On the other side, having a collectively strong bench can have as much value as any superstar player. This was very much on display last night when the Celtics overcame a double digit deficit going into the fourth quarter and won 99-93, fueled mainly by the outstanding play of bench players Terry Rozier, Marcus Smart and Jonas Jerebko.

Only one Boston starter played more than 35 minutes, Al Horford, while every Minnesota first unit player logged over 37 minutes. Why was Boston able to limit starters limits? Because, at least last night, there was no serious falloff in production between the first and second units. 

Terry Rozier summed it up best when asked post game about the bench's impressive production:

“That’s something that we’ve been talking about since preseason, when you get in, we’ve got to either pick up where the first team dropped off or we’ve got to even play harder than them,” Rozier said. “We had a team meeting not too long ago and that’s one of the things that we said. We made a lot of things happen.”

As a whole, the second unit combined for 31 points compared to the 14 points scored by Minnesota's bench. The main storyline last night, however, was the fourth quarter comeback that put Boston over the top.

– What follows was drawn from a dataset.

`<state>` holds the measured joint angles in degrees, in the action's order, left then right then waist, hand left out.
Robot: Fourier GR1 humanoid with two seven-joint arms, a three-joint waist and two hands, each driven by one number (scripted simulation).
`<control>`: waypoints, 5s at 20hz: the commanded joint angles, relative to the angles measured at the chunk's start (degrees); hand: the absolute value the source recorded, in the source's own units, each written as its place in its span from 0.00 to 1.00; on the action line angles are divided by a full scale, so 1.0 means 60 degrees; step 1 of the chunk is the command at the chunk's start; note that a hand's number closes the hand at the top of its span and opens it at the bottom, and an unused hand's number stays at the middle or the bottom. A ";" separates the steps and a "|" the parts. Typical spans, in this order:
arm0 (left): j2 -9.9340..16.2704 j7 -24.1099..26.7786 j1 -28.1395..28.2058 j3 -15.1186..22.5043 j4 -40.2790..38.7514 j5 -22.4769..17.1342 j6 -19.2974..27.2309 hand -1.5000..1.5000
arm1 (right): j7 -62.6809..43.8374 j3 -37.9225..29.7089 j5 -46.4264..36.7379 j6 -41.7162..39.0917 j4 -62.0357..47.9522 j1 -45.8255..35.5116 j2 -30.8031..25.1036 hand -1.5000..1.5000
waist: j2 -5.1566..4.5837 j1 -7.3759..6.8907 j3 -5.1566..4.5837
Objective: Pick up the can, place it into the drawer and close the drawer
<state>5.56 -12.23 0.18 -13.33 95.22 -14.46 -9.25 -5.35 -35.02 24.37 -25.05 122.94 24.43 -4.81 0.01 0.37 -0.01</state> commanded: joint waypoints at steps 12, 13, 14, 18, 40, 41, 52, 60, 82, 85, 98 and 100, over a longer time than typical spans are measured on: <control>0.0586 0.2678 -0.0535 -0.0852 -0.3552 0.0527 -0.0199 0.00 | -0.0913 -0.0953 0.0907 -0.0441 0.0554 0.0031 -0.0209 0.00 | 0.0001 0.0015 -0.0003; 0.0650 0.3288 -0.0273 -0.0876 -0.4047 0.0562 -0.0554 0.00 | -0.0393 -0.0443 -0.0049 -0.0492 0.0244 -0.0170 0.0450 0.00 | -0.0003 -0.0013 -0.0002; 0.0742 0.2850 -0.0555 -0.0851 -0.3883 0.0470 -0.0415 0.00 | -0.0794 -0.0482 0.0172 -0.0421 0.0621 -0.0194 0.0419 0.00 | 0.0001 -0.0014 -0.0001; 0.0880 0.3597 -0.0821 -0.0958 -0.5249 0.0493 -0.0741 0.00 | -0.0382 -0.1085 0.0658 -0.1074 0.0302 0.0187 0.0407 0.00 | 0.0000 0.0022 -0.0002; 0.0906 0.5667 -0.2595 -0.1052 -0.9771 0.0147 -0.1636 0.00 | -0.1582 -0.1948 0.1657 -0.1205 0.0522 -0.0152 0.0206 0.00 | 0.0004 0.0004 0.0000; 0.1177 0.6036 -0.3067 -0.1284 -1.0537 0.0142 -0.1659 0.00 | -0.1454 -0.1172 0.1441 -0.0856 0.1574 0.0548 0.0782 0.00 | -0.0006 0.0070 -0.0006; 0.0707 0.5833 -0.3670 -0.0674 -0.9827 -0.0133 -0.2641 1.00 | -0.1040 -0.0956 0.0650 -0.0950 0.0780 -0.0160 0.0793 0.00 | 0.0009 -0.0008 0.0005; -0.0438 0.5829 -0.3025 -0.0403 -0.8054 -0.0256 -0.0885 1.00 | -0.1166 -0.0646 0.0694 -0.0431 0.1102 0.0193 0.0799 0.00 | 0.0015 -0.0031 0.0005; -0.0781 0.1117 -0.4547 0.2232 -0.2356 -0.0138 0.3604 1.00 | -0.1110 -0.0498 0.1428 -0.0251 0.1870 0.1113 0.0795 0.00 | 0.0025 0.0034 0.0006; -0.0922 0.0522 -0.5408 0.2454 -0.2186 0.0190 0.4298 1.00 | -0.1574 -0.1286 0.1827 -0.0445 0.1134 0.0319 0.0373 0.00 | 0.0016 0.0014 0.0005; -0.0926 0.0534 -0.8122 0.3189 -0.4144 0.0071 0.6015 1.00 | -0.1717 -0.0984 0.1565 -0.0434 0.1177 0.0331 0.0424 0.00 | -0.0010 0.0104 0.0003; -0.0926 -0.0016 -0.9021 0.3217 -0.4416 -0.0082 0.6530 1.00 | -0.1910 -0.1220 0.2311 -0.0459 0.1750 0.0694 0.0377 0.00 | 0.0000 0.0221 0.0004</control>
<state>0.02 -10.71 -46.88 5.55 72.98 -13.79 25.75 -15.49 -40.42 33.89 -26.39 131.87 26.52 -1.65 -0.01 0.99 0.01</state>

The Celtics trailed by 13 going into the final frame and would go on wild run that would culminate in a statement win. It was a message by Marcus Smart that may have given the C's the extra motivation they needed to get over the hump and pull out the victory:

“Everybody was [ticked] off how we were playing the whole game,” Smart said. “We were getting as we liked it call it, ‘punked.’ We saw that and everybody had something to say about it and we had to change it. Everybody agreed that we weren’t playing to the caliber that we usually play.”

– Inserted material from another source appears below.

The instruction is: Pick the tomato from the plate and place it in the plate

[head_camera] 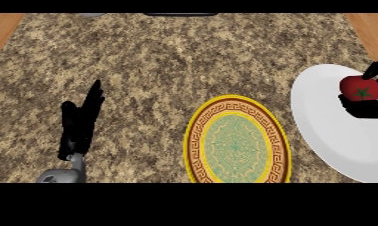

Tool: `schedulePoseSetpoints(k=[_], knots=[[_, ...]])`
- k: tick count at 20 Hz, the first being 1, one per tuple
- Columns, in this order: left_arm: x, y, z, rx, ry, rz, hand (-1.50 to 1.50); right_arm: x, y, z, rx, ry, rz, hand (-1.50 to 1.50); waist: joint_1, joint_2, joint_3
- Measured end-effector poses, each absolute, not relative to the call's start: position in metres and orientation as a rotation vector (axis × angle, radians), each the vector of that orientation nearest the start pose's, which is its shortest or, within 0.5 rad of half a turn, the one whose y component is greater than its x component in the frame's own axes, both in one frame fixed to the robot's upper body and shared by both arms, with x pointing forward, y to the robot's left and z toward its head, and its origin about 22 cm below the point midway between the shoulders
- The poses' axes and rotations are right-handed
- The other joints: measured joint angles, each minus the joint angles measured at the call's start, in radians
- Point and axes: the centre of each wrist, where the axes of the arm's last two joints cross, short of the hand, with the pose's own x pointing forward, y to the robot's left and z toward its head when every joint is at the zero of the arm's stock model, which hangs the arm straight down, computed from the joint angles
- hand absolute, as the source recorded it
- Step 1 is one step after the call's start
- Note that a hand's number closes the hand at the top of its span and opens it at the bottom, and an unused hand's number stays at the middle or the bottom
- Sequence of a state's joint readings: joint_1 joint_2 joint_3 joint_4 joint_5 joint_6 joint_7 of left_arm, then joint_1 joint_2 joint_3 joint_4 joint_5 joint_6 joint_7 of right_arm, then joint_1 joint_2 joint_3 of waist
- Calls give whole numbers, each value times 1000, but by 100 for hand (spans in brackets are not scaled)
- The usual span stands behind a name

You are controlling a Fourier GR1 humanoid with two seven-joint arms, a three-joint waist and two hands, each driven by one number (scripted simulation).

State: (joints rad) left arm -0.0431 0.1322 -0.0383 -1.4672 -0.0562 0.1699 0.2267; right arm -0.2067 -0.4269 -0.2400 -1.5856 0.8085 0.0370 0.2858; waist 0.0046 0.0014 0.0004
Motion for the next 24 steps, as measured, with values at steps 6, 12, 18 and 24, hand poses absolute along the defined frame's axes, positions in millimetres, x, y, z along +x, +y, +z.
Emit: schedulePoseSetpoints(k=[6, 12, 18, 24], knots=[[250, 250, -11, 240, -1291, -33, 0, 289, -387, 83, -1053, -1155, 627, 150, 2, 0, 0], [256, 254, -7, 243, -1285, -29, 0, 294, -409, 58, -910, -1033, 719, -150, 3, 1, 0], [249, 251, -11, 241, -1283, -30, 0, 288, -426, 57, -772, -1209, 699, -150, -3, -2, 0], [243, 257, -15, 253, -1277, -17, 0, 281, -439, 59, -598, -1510, 370, -150, -16, -6, 1]])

Jonas Jerebko and Marcus Smart would go on to play every minute of the final quarter and would combine for 14 crucial points. Both were part of the crazy 17-0 run that would shrink Minnesota's lead to 4 points in the fourth quarter, capped off by Rozier's steal and dunk. The only starter in the lineup during the run was Al Horford.


So far this season, Boston's bench hasn't been its strongest asset but there may be a valid reason for that. The C's haven't been healthy all season, forcing the bench to try to compensate for the losses of various players instead of playing a specific role. In essence it seems like the bench players have been playing out of their comfort zones.

But now, with everyone back and somewhat fully healthy, the second unit can revert to its complimentary self instead of being forced to try to fill starter's shoes. Now we can see the depth in the second unit that Boston possesses.

With a strong bench C's starters can play less minutes in games and possibly force opposing teams to keep starters in to match up against Boston's strong second unit. Last night the Wolves had to do just that, leading to fatigue for the starters.


Hopefully this trend can continue and the bench can continue to play the way they did last night. If they do then the rest of the NBA will officially have to be put on notice.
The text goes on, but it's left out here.